WORK TASK: Please return the data word for word and leave out any picture it contains.

SUPPLIED DATA:
────────────────
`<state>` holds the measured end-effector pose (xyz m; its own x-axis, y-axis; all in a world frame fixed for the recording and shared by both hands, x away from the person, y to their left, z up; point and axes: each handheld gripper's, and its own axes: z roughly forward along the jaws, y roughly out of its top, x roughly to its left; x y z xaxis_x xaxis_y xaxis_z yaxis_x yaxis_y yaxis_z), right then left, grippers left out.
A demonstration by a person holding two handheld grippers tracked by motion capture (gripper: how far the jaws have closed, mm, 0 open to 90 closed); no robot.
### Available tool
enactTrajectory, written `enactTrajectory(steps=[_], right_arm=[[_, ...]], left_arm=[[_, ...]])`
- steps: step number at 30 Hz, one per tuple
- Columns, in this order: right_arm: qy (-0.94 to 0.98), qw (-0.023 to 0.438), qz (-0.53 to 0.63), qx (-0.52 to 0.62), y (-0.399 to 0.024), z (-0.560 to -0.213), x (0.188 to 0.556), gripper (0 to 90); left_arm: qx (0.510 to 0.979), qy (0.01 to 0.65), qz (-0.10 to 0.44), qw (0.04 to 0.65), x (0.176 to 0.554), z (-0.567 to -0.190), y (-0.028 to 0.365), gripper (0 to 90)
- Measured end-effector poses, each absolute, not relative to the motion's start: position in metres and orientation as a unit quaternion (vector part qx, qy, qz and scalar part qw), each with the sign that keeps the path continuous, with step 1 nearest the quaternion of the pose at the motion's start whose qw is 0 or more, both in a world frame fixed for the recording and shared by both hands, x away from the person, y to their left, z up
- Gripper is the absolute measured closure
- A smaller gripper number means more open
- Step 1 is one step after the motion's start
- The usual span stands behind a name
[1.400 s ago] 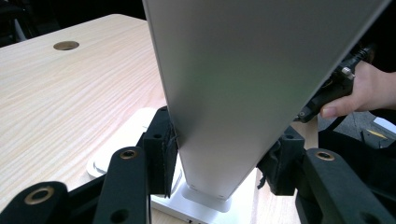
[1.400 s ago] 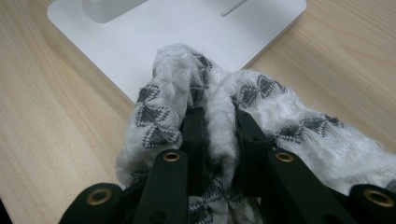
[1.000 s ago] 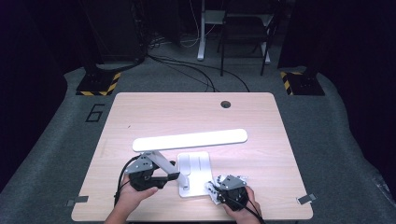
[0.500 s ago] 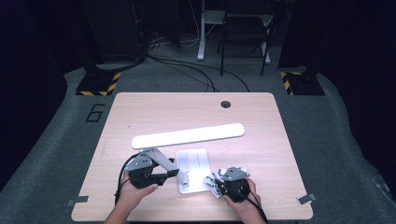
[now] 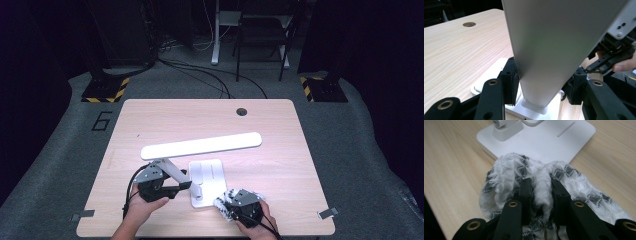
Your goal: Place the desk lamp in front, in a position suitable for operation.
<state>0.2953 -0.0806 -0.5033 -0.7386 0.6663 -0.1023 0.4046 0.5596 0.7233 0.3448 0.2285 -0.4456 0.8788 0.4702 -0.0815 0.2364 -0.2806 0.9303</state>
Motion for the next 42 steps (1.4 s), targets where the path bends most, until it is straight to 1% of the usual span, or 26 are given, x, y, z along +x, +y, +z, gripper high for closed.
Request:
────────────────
WRITTEN RESPONSE:
`<state>` holds the measured end-effector pose (xyz m; its own x-axis, y-axis; all in a world frame fixed for the recording and shared by both hands, x away from the person, y to their left, z up; point and axes: each handheld gripper's, and its own axes: z roughly forward along the jaws, y roughly out of its top, x roughly to its left; x y z xaxis_x xaxis_y xaxis_z yaxis_x yaxis_y yaxis_z), right then left, grippers left out.
A demonstration by a person holding two handheld grippers tracked by motion capture (gripper: how far the jaws have closed, mm, 0 open to 90 closed); no robot.
### Available tool
enactTrajectory, written `enactTrajectory(steps=[_], right_arm=[[_, ...]], left_arm=[[_, ...]])`
- steps: step number at 30 Hz, one per tuple
- Columns, in this order: right_arm: qy (-0.94 to 0.98), qw (-0.023 to 0.438), qz (-0.53 to 0.63), qx (-0.52 to 0.62), y (-0.399 to 0.024), z (-0.560 to -0.213), x (0.188 to 0.556), gripper (0 to 90); left_arm: qx (0.510 to 0.979), qy (0.01 to 0.65), qz (-0.10 to 0.44), qw (0.04 to 0.65), x (0.176 to 0.554), z (-0.567 to -0.190), y (-0.028 to 0.365), gripper (0 to 90)
- Measured end-effector poses, each absolute, not relative to the motion's start: position in metres and orientation as a unit quaternion (vector part qx, qy, qz and scalar part qw), each with the sign that keeps the path continuous, with step 1 nearest the quaternion of the pose at the motion's start whose qw is 0 or more, both in a world frame fixed for the recording and shared by both hands, x away from the person, y to their left, z up
- Gripper is the absolute measured closure
- A smaller gripper number means more open
- Step 1 is one step after the motion's start
- The usual span stands behind a name
[1.400 s ago] 
[1.400 s ago] 
[1.000 s ago] 
[0.500 s ago] 
[now] 
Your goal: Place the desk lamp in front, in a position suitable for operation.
<state>0.2953 -0.0806 -0.5033 -0.7386 0.6663 -0.1023 0.4046 0.5596 0.7233 0.3448 0.2285 -0.4456 0.8788 0.4702 -0.0815 0.2364 -0.2806 0.9303</state>
Motion for the next 42 steps (1.4 s), targets where the path bends most, until it is straight to 1% of the usual span, or 26 are given, x, y, z along +x, +y, +z, gripper high for closed.
Request:

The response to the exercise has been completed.